§ **What the exercise asks**
Print every entry word for word, but omit the pictures.

Stored items:
★ ★ ★ ★

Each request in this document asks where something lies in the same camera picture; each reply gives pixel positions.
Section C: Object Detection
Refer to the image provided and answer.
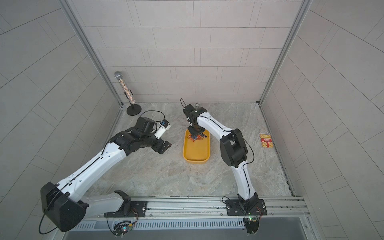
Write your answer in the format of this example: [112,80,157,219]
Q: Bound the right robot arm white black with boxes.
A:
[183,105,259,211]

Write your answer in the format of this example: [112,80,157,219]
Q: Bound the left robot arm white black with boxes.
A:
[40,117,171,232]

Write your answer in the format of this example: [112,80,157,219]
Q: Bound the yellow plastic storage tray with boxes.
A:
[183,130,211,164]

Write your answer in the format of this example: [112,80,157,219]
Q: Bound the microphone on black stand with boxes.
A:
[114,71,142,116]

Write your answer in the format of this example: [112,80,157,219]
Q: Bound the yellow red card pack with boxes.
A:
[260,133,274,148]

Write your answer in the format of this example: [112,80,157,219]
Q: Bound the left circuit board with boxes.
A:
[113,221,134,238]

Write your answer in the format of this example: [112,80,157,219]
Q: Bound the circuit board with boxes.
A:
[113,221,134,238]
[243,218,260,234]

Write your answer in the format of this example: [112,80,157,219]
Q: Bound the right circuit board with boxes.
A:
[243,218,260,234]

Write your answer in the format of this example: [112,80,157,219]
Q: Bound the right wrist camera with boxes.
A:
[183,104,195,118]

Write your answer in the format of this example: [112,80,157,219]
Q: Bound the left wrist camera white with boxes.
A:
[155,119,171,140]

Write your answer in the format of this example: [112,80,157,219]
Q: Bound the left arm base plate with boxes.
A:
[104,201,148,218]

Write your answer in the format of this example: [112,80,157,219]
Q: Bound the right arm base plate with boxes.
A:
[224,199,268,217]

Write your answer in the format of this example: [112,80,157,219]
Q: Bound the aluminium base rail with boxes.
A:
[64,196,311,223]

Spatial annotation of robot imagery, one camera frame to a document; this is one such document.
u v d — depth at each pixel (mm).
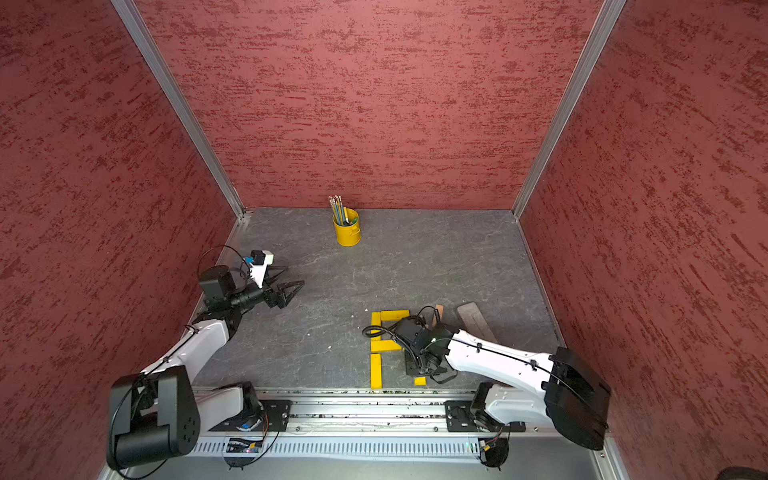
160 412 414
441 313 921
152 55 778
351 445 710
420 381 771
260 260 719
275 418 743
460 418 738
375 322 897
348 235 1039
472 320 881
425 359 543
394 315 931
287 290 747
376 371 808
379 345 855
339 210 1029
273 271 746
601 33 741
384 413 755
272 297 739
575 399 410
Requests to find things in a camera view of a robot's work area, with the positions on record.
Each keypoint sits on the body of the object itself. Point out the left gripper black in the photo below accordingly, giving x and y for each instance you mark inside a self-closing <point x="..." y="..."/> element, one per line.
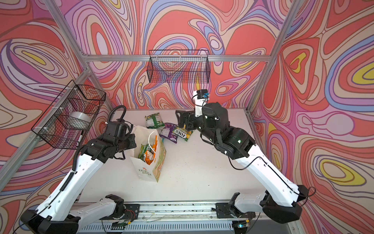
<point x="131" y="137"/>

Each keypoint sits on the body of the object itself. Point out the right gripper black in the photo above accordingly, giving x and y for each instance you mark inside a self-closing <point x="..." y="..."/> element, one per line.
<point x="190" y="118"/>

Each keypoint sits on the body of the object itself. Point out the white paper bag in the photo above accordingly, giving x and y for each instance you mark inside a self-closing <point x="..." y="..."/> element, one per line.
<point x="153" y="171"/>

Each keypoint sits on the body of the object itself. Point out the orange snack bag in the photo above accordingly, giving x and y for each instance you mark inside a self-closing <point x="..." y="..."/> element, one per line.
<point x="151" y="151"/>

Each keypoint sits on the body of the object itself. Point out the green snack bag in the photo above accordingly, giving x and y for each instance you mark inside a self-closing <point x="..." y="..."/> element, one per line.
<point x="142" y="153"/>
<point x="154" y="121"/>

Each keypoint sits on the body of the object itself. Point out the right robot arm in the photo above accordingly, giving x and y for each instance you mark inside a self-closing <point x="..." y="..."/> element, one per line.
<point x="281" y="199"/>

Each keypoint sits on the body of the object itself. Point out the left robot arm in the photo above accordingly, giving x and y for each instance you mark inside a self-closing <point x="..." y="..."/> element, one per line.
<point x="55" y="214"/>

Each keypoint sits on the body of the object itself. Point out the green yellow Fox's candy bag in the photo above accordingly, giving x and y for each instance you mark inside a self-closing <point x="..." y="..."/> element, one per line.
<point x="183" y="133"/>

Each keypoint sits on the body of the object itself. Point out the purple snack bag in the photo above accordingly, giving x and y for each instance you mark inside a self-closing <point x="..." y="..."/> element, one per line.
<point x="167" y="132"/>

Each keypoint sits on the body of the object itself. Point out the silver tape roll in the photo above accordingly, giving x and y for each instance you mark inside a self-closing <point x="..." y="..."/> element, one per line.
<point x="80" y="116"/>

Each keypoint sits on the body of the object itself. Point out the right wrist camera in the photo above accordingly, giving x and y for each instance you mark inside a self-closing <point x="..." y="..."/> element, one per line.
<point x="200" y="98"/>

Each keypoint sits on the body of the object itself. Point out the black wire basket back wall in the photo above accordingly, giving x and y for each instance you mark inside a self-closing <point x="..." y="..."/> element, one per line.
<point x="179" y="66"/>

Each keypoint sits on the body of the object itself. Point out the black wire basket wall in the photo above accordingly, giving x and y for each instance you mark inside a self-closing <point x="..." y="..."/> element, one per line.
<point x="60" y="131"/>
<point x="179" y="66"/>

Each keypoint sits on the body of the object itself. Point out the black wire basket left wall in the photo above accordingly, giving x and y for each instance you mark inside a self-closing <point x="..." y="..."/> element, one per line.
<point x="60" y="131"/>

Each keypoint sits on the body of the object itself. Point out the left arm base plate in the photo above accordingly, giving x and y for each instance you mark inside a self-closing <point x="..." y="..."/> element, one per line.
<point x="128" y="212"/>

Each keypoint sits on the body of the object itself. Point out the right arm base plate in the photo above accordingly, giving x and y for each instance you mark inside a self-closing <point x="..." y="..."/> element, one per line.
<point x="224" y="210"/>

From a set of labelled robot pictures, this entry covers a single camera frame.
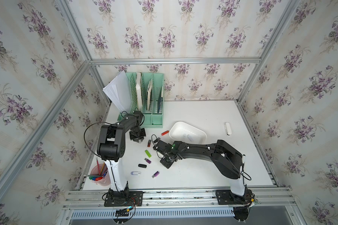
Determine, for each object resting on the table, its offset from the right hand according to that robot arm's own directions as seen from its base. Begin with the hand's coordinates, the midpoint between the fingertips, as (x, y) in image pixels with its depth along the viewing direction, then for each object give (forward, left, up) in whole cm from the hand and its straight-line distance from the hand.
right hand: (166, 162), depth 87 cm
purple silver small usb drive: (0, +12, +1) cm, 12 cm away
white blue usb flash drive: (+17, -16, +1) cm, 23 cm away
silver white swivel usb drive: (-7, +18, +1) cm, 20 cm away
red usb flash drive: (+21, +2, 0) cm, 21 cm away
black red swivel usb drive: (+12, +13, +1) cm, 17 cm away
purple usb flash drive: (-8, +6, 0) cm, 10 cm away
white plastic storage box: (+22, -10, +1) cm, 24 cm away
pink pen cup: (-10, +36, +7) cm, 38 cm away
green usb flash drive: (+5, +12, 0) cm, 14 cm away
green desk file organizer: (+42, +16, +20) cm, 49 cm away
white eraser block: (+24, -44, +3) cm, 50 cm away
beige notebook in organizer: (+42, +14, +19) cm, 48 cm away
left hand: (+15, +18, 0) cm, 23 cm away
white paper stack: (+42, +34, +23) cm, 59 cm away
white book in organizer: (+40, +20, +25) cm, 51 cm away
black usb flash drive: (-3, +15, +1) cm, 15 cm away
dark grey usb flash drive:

★ ★ ★ ★

§ **Problem solution**
Each request in this document asks where something lies in the same camera picture; each reply gives pixel positions.
Section C: Object Detection
Refer to the image provided and answer.
Write your answer in the format of this example: [112,80,157,219]
Q: Bound the right robot arm white black with boxes.
A:
[183,105,259,211]

Write your answer in the format of this example: [112,80,157,219]
Q: Bound the left robot arm white black with boxes.
A:
[40,117,171,232]

Write your answer in the format of this example: [112,80,157,219]
Q: Bound the yellow plastic storage tray with boxes.
A:
[183,130,211,164]

Write your answer in the format of this example: [112,80,157,219]
Q: Bound the microphone on black stand with boxes.
A:
[114,71,142,116]

Write your answer in the format of this example: [112,80,157,219]
Q: Bound the yellow red card pack with boxes.
A:
[260,133,274,148]

Write your answer in the format of this example: [112,80,157,219]
Q: Bound the left circuit board with boxes.
A:
[113,221,134,238]

Write your answer in the format of this example: [112,80,157,219]
Q: Bound the circuit board with boxes.
A:
[113,221,134,238]
[243,218,260,234]

Write your answer in the format of this example: [112,80,157,219]
Q: Bound the right circuit board with boxes.
A:
[243,218,260,234]

Write your answer in the format of this example: [112,80,157,219]
Q: Bound the right wrist camera with boxes.
A:
[183,104,195,118]

Write your answer in the format of this example: [112,80,157,219]
Q: Bound the left wrist camera white with boxes.
A:
[155,119,171,140]

Write your answer in the format of this example: [112,80,157,219]
Q: Bound the left arm base plate with boxes.
A:
[104,201,148,218]

Write your answer in the format of this example: [112,80,157,219]
Q: Bound the right arm base plate with boxes.
A:
[224,199,268,217]

Write your answer in the format of this example: [112,80,157,219]
Q: Bound the aluminium base rail with boxes.
A:
[64,196,311,223]

Spatial annotation of robot imagery, one camera frame to a document; this is one such document.
u v d — depth at each pixel (mm).
160 412 414
441 313 921
152 55 778
351 445 710
420 381 771
260 260 719
275 418 743
460 418 738
375 322 897
348 235 1039
472 320 881
425 359 543
394 315 931
287 290 747
376 371 808
379 345 855
339 210 1029
273 271 746
601 33 741
384 413 755
272 297 739
575 399 410
Requests to find things in a camera view of a robot's work area, with the positions on record.
Each keypoint sits on the body of the object itself. Point out the left gripper black in the photo below accordingly, giving x and y for each instance you mark inside a self-closing <point x="..." y="..."/> element, one per line.
<point x="131" y="137"/>

Each keypoint sits on the body of the object itself. Point out the right gripper black in the photo above accordingly, giving x and y for each instance you mark inside a self-closing <point x="..." y="..."/> element, one per line.
<point x="190" y="118"/>

Each keypoint sits on the body of the object itself. Point out the white paper bag in the photo above accordingly, giving x and y for each instance you mark inside a self-closing <point x="..." y="..."/> element, one per line.
<point x="153" y="171"/>

Each keypoint sits on the body of the object itself. Point out the orange snack bag in the photo above accordingly, giving x and y for each instance you mark inside a self-closing <point x="..." y="..."/> element, one per line.
<point x="151" y="151"/>

Each keypoint sits on the body of the object itself. Point out the green snack bag in the photo above accordingly, giving x and y for each instance you mark inside a self-closing <point x="..." y="..."/> element, one per line.
<point x="142" y="153"/>
<point x="154" y="121"/>

Each keypoint sits on the body of the object itself. Point out the right robot arm in the photo above accordingly, giving x and y for each instance you mark inside a self-closing <point x="..." y="..."/> element, one per line.
<point x="281" y="199"/>

Each keypoint sits on the body of the object itself. Point out the left robot arm in the photo above accordingly, giving x and y for each instance you mark inside a self-closing <point x="..." y="..."/> element, one per line.
<point x="55" y="214"/>

Each keypoint sits on the body of the object itself. Point out the green yellow Fox's candy bag in the photo above accordingly, giving x and y for each instance you mark inside a self-closing <point x="..." y="..."/> element, one per line.
<point x="183" y="133"/>

Each keypoint sits on the body of the object itself. Point out the purple snack bag in the photo above accordingly, giving x and y for each instance you mark inside a self-closing <point x="..." y="..."/> element, one per line.
<point x="167" y="132"/>

Each keypoint sits on the body of the object itself. Point out the silver tape roll in the photo above accordingly, giving x and y for each instance you mark inside a self-closing <point x="..." y="..."/> element, one per line.
<point x="80" y="116"/>

Each keypoint sits on the body of the object itself. Point out the right wrist camera in the photo above accordingly, giving x and y for each instance you mark inside a self-closing <point x="..." y="..."/> element, one per line.
<point x="200" y="98"/>

Each keypoint sits on the body of the object itself. Point out the black wire basket back wall in the photo above accordingly, giving x and y for each instance you mark inside a self-closing <point x="..." y="..."/> element, one per line.
<point x="179" y="66"/>

Each keypoint sits on the body of the object itself. Point out the black wire basket wall in the photo above accordingly, giving x and y for each instance you mark inside a self-closing <point x="..." y="..."/> element, one per line.
<point x="60" y="131"/>
<point x="179" y="66"/>

Each keypoint sits on the body of the object itself. Point out the black wire basket left wall in the photo above accordingly, giving x and y for each instance you mark inside a self-closing <point x="..." y="..."/> element, one per line.
<point x="60" y="131"/>

Each keypoint sits on the body of the object itself. Point out the left arm base plate in the photo above accordingly, giving x and y for each instance you mark inside a self-closing <point x="..." y="..."/> element, one per line.
<point x="128" y="212"/>

Each keypoint sits on the body of the object itself. Point out the right arm base plate in the photo above accordingly, giving x and y for each instance you mark inside a self-closing <point x="..." y="..."/> element, one per line.
<point x="224" y="210"/>

From a set of labelled robot pictures, this entry covers a single camera frame.
Determine, for each object resting on the table, its offset from the right hand according to that robot arm's own directions as seen from its base. Begin with the hand's coordinates, the midpoint between the fingertips, as (x, y) in image pixels with its depth along the viewing direction, then for each object give (forward, left, up) in whole cm from the hand and its straight-line distance from the hand.
right hand: (166, 162), depth 87 cm
purple silver small usb drive: (0, +12, +1) cm, 12 cm away
white blue usb flash drive: (+17, -16, +1) cm, 23 cm away
silver white swivel usb drive: (-7, +18, +1) cm, 20 cm away
red usb flash drive: (+21, +2, 0) cm, 21 cm away
black red swivel usb drive: (+12, +13, +1) cm, 17 cm away
purple usb flash drive: (-8, +6, 0) cm, 10 cm away
white plastic storage box: (+22, -10, +1) cm, 24 cm away
pink pen cup: (-10, +36, +7) cm, 38 cm away
green usb flash drive: (+5, +12, 0) cm, 14 cm away
green desk file organizer: (+42, +16, +20) cm, 49 cm away
white eraser block: (+24, -44, +3) cm, 50 cm away
beige notebook in organizer: (+42, +14, +19) cm, 48 cm away
left hand: (+15, +18, 0) cm, 23 cm away
white paper stack: (+42, +34, +23) cm, 59 cm away
white book in organizer: (+40, +20, +25) cm, 51 cm away
black usb flash drive: (-3, +15, +1) cm, 15 cm away
dark grey usb flash drive:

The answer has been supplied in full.